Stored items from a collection
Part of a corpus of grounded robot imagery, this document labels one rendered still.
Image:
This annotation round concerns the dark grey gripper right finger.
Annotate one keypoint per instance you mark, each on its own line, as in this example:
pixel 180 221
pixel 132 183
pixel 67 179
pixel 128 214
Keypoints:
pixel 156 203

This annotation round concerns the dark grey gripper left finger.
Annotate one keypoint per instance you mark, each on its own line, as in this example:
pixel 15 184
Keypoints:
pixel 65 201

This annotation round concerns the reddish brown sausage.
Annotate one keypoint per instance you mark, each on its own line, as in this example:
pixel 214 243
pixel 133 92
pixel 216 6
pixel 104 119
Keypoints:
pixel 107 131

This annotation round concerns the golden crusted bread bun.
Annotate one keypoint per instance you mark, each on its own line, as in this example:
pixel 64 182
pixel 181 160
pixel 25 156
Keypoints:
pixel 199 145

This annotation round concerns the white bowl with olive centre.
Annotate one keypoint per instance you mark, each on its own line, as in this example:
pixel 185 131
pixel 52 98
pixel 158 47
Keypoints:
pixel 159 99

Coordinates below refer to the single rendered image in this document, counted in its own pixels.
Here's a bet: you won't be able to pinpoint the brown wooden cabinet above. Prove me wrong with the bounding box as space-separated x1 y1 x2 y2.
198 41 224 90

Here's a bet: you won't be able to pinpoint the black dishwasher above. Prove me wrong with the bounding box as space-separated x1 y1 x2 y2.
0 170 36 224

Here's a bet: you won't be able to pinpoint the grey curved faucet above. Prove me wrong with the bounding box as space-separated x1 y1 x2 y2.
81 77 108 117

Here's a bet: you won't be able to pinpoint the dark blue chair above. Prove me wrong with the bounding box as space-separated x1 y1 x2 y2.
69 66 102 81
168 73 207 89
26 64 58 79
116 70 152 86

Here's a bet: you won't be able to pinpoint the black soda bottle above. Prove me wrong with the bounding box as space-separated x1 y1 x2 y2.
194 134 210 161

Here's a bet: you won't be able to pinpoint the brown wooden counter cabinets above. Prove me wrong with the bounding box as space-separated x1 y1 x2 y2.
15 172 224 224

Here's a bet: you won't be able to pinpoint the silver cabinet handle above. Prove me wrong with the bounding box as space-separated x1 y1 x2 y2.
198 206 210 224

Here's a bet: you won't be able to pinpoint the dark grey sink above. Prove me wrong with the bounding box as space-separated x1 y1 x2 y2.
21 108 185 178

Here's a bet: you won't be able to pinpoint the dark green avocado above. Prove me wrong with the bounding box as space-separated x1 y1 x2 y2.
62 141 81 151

What is expected.
Make an exact transcription of all the records.

Solution for this problem.
Part of a corpus of grounded robot imagery, this document labels one rendered still.
Image:
This annotation round concerns the dark grey gripper right finger.
Annotate one keypoint per instance you mark, each on its own line, as in this example:
pixel 180 221
pixel 132 183
pixel 67 179
pixel 128 214
Keypoints:
pixel 156 203

This annotation round concerns the dark grey gripper left finger.
Annotate one keypoint per instance you mark, each on its own line, as in this example:
pixel 15 184
Keypoints:
pixel 65 201

This annotation round concerns the reddish brown sausage.
Annotate one keypoint per instance you mark, each on its own line, as in this example:
pixel 214 243
pixel 133 92
pixel 216 6
pixel 104 119
Keypoints:
pixel 107 131

This annotation round concerns the golden crusted bread bun.
Annotate one keypoint per instance you mark, each on its own line, as in this example:
pixel 64 182
pixel 181 160
pixel 25 156
Keypoints:
pixel 199 145

This annotation round concerns the white bowl with olive centre.
Annotate one keypoint per instance you mark, each on its own line, as in this example:
pixel 185 131
pixel 52 98
pixel 158 47
Keypoints:
pixel 159 99

Coordinates below refer to the single rendered image in this document, counted in its own pixels.
Here's a bet: you won't be able to pinpoint the brown wooden cabinet above. Prove me wrong with the bounding box as space-separated x1 y1 x2 y2.
198 41 224 90

Here's a bet: you won't be able to pinpoint the black dishwasher above. Prove me wrong with the bounding box as space-separated x1 y1 x2 y2.
0 170 36 224

Here's a bet: you won't be able to pinpoint the grey curved faucet above. Prove me wrong with the bounding box as space-separated x1 y1 x2 y2.
81 77 108 117

Here's a bet: you won't be able to pinpoint the dark blue chair above. Prove me wrong with the bounding box as space-separated x1 y1 x2 y2.
69 66 102 81
168 73 207 89
26 64 58 79
116 70 152 86

Here's a bet: you won't be able to pinpoint the black soda bottle above. Prove me wrong with the bounding box as space-separated x1 y1 x2 y2.
194 134 210 161

Here's a bet: you won't be able to pinpoint the brown wooden counter cabinets above. Prove me wrong with the bounding box as space-separated x1 y1 x2 y2.
15 172 224 224

Here's a bet: you won't be able to pinpoint the silver cabinet handle above. Prove me wrong with the bounding box as space-separated x1 y1 x2 y2.
198 206 210 224

Here's a bet: you won't be able to pinpoint the dark grey sink above. Prove me wrong with the bounding box as space-separated x1 y1 x2 y2.
21 108 185 178

Here's a bet: you won't be able to pinpoint the dark green avocado above. Prove me wrong with the bounding box as space-separated x1 y1 x2 y2.
62 141 81 151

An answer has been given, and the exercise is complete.